> **What to work on**
Lines holding the string "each" in the listing below are to be copied.

> **Data excerpt**
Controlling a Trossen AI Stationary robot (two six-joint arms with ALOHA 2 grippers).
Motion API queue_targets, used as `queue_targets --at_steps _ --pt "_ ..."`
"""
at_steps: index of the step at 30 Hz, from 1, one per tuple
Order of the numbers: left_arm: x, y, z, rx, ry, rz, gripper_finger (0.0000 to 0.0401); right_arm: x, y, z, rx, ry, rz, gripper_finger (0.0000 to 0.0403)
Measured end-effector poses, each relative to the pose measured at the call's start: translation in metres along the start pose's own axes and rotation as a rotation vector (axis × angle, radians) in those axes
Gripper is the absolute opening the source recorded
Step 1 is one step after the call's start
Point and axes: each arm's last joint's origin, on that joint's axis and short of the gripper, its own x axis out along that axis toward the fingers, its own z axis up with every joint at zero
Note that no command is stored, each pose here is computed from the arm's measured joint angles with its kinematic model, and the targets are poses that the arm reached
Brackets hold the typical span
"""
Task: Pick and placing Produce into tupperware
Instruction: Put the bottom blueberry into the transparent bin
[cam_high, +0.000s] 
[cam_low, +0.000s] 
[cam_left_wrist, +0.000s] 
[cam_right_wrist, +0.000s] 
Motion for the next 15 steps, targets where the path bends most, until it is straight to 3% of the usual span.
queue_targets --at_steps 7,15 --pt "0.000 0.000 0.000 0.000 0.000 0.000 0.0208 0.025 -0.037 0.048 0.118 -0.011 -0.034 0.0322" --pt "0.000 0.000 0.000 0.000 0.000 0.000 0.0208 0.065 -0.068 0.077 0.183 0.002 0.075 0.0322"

> **Answer space**
Measured end-effector poses, each relative to the pose measured at the call's start: translation in metres along the start pose's own axes and rotation as a rotation vector (axis × angle, radians) in those axes
Point and axes: each arm's last joint's origin, on that joint's axis and short of the gripper, its own x axis out along that axis toward the fingers, its own z axis up with every joint at zero
Note that no command is stored, each pose here is computed from the arm's measured joint angles with its kinematic model, and the targets are poses that the arm reached

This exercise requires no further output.